Master-slave KV

Distributed "sharding proxy"

Design thoughts

Master slave model
- Master has the hashmap [Key, server address]
- Slave is responsible for storing data
- Read process
  1. Client sends request of reading Key K to master server.
  2. Master returns the server index by checking its consistent hashmap.
  3. Client sends request of Key to slave server.
    First check the Key pair inside memory.
    Check the bloom filter for each file and decide which file might have this key.
    Use the index to find the value for the key.
    Read and return key, value pair
- Write process
  1. Clients send request of writing pair K,V to master server.
  2. Master returns the server index
  3. Clients send request of writing pair K,V to slave server.
    Slave records the write operation inside write ahead log.
    Slave writes directly go to the in-memory skip list.
    If the in-memory skip list reaches its maximum capacity, sort it and write it to disk as a Sstable.

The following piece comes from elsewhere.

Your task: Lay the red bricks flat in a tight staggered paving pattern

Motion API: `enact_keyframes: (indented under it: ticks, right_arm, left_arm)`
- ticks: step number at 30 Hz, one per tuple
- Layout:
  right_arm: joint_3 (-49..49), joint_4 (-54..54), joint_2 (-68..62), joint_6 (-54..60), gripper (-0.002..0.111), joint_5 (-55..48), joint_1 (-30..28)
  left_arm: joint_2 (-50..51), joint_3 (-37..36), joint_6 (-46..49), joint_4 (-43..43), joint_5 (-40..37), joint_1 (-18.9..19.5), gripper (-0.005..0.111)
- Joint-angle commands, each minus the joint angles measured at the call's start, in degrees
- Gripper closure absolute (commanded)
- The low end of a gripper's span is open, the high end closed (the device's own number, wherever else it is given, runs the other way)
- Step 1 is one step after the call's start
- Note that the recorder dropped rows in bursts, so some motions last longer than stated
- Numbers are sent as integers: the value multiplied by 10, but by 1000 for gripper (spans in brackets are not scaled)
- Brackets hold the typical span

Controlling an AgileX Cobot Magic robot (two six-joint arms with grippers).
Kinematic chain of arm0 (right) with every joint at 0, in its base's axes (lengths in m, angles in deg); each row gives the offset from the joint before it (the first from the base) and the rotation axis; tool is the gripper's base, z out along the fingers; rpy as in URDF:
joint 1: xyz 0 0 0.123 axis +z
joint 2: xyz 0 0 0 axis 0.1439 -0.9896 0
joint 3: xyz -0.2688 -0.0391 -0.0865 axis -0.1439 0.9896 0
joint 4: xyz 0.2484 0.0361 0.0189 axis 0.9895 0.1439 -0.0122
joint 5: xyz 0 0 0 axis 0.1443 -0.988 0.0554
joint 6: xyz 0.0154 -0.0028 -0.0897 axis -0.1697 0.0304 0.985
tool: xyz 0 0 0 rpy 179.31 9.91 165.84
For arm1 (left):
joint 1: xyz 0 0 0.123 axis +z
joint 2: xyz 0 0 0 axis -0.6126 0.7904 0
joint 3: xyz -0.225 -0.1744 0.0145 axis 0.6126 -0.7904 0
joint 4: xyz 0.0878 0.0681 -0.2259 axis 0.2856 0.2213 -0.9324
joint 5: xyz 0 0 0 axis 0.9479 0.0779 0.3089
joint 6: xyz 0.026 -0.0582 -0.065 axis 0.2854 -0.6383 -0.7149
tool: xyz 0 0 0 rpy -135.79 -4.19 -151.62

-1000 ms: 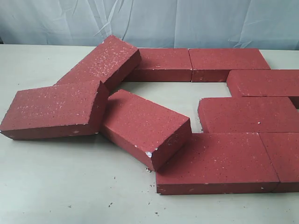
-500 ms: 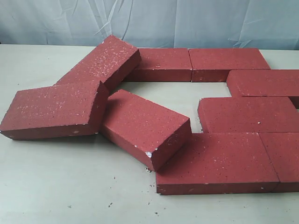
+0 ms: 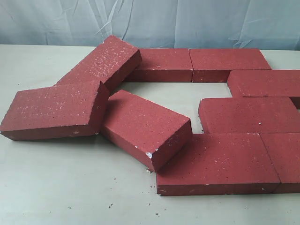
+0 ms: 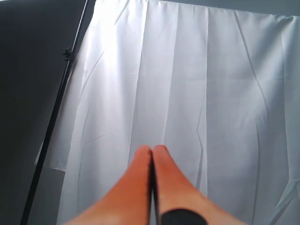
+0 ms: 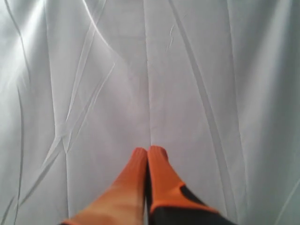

At the same time create index and bloom filter for it.
    Then create a new table/file.
How to handle race condition
- Master server also has a distributed lock (such as Chubby/Zookeeper)
- Distributed lock
  - Consistent hashmap is stored inside the lock server
(Optional) Too much data to store on slave local disk
- Replace local disk with distributed file system (e.g. GFS) for
  - Disk size
  - Replica
  - Failure and recovery
- Write ahead log and SsTable are all stored inside GFS.
  - How to write SsTable to GFS
    Divide SsTable into multiple chunks (64MB) and store each chunk inside GFS.
Config server will easily become single point of failure
- Client could cache the routing table

Flow chart

The dashboard lines means these network calls could be avoided if the routing table is cached on client.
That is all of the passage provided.